Please copy exactly the lines from the top of the data through the line containing "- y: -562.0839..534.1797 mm", and nothing else.
....
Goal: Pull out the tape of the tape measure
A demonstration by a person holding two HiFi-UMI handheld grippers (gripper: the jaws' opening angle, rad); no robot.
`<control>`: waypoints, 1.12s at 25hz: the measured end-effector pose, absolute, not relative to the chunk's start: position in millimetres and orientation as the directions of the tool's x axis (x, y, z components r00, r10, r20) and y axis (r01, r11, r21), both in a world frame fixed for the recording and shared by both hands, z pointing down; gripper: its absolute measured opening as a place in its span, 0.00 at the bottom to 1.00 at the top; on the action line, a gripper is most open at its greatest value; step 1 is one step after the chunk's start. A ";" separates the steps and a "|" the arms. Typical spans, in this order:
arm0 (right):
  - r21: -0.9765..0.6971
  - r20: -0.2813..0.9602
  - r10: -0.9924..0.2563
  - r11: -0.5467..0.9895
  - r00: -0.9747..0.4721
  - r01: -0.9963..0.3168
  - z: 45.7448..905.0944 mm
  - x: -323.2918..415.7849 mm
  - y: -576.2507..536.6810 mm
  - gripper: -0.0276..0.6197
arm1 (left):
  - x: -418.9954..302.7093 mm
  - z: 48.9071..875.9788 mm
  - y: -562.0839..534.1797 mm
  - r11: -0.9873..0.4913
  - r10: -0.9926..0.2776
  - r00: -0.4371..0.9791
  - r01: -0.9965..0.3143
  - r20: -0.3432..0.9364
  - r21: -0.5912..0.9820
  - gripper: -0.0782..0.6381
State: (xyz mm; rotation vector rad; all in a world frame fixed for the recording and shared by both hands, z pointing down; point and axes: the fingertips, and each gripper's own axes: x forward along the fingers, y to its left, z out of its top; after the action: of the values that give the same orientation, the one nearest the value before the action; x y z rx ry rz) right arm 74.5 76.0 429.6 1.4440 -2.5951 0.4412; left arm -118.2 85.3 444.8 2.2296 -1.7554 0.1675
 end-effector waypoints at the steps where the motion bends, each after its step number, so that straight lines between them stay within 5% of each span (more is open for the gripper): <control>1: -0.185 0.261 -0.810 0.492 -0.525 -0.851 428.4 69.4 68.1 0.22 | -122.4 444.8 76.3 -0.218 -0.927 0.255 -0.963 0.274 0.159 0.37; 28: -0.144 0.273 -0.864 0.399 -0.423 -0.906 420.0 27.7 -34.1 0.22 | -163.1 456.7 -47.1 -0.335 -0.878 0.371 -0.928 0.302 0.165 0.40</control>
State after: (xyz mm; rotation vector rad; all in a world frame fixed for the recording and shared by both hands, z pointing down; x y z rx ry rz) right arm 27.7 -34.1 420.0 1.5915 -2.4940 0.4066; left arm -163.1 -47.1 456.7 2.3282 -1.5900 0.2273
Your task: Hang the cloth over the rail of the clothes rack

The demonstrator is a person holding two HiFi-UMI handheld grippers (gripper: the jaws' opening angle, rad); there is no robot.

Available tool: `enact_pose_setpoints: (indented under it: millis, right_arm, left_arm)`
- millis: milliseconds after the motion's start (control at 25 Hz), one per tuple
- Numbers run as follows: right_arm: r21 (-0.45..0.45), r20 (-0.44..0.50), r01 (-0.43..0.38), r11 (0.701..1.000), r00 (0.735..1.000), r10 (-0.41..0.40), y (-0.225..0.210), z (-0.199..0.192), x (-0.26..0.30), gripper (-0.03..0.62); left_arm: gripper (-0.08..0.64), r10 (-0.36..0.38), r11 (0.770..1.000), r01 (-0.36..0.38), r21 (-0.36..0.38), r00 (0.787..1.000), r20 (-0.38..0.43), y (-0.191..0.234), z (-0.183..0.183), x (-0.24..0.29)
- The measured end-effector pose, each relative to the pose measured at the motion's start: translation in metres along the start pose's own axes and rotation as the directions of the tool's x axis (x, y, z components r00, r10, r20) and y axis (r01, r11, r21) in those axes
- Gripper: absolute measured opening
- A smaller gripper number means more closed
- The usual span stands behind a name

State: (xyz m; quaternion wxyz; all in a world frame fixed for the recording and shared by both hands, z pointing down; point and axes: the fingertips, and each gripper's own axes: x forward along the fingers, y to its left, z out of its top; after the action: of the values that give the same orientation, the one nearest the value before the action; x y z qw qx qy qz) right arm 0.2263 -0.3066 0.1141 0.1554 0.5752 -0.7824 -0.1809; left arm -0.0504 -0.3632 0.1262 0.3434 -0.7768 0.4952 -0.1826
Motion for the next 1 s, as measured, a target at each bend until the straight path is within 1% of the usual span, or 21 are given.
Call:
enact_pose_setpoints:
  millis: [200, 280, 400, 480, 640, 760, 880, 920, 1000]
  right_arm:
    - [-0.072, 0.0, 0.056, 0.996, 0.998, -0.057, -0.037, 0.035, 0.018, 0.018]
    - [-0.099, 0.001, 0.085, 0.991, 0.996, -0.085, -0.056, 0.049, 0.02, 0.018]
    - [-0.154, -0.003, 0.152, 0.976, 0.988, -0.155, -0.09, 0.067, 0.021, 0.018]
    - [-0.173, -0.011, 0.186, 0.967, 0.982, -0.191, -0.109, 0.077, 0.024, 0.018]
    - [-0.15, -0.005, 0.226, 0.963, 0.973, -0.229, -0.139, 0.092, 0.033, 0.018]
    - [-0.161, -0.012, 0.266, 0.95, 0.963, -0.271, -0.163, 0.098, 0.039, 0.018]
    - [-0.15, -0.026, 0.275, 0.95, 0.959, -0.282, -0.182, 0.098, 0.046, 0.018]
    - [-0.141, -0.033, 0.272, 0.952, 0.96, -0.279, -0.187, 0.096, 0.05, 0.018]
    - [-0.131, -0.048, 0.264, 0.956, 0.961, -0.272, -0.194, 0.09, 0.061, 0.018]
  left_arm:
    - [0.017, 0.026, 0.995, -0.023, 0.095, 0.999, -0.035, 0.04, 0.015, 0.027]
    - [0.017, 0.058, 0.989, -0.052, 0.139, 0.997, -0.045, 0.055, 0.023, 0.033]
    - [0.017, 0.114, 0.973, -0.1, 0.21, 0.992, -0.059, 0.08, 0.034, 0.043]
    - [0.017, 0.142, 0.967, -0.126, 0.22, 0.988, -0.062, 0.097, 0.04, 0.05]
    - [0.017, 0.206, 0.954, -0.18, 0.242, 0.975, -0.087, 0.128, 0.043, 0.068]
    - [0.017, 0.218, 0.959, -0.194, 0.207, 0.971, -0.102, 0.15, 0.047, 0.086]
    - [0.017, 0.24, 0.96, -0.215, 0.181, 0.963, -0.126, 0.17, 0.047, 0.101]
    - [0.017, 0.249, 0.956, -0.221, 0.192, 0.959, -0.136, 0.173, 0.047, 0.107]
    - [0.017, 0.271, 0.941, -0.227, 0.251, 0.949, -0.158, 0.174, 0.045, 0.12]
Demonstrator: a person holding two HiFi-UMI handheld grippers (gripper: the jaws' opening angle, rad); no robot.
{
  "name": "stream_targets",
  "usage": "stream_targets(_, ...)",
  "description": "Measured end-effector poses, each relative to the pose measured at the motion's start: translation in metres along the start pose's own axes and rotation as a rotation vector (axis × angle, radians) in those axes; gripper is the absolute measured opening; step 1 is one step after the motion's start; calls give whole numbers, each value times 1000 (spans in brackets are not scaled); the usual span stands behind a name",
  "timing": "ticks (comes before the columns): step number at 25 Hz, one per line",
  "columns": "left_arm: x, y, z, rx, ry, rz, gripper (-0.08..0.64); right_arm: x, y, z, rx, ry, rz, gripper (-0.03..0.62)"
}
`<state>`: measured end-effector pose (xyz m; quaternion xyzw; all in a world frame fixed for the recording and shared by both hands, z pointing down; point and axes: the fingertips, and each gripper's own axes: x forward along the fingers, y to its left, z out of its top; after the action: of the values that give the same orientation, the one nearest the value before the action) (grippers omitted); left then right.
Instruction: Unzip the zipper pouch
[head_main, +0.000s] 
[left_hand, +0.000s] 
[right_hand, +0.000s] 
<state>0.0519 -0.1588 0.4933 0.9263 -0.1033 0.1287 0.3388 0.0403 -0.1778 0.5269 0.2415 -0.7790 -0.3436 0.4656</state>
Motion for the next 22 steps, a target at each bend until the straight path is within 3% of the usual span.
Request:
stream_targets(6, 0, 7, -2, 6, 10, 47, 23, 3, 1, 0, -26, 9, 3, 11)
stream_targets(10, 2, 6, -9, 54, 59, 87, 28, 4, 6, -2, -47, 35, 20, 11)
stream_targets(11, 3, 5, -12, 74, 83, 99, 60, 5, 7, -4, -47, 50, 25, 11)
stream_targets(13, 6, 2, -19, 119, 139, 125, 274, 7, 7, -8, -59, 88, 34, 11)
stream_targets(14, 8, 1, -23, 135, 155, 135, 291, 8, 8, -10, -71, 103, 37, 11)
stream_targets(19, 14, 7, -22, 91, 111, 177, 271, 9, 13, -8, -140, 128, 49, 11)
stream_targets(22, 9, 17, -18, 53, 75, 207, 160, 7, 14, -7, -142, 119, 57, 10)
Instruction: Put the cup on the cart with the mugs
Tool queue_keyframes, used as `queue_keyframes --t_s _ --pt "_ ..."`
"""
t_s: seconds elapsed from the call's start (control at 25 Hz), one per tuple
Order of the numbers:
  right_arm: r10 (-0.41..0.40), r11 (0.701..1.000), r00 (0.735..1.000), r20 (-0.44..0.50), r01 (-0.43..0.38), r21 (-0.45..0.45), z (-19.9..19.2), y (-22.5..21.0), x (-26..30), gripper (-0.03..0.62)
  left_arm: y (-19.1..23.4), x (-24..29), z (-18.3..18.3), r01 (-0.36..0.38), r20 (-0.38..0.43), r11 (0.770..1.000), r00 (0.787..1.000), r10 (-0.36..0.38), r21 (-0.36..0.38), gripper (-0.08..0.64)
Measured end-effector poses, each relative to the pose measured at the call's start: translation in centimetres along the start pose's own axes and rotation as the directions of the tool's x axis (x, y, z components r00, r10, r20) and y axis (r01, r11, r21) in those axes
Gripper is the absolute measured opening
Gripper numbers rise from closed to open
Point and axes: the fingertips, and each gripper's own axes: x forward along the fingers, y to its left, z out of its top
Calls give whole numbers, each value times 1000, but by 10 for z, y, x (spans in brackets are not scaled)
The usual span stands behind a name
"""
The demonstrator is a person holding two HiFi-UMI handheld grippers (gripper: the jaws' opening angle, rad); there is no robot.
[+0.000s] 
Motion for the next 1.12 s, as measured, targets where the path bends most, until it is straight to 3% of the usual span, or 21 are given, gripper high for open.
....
**RESULT OF THE TASK**
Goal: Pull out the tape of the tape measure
A demonstration by a person holding two HiFi-UMI handheld grippers (gripper: the jaws' opening angle, rad); no robot.
`<control>`: waypoints, 1.12s at 25hz: the measured end-effector pose, absolute, not relative to the chunk's start: position in millimetres and orientation as the directions of the tool's x axis (x, y, z components r00, r10, r20) and y axis (r01, r11, r21), both in a world frame fixed for the recording and shared by both hands, z pointing down; gripper: its absolute measured opening as a place in its span, 0.00 at the bottom to 1.00 at the top; on the action line, a gripper is most open at its greatest value; step 1 is one step after the chunk's start. A ";" separates the steps and a "|" the arms. Typical spans, in this order:
arm0 (right):
  - r21: -0.9765..0.6971
  - r20: -0.2813..0.9602
  - r10: -0.9924..0.2563
  - r11: -0.5467..0.9895
  - r00: -0.9747..0.4721
  - r01: -0.9963..0.3168
  - z: 45.7448..905.0944 mm
  - x: -323.2918..415.7849 mm
  - y: -576.2507..536.6810 mm
  - gripper: -0.0276..0.6197
arm1 (left):
  - x: -418.9954..302.7093 mm
  - z: 48.9071..875.9788 mm
  - y: -562.0839..534.1797 mm

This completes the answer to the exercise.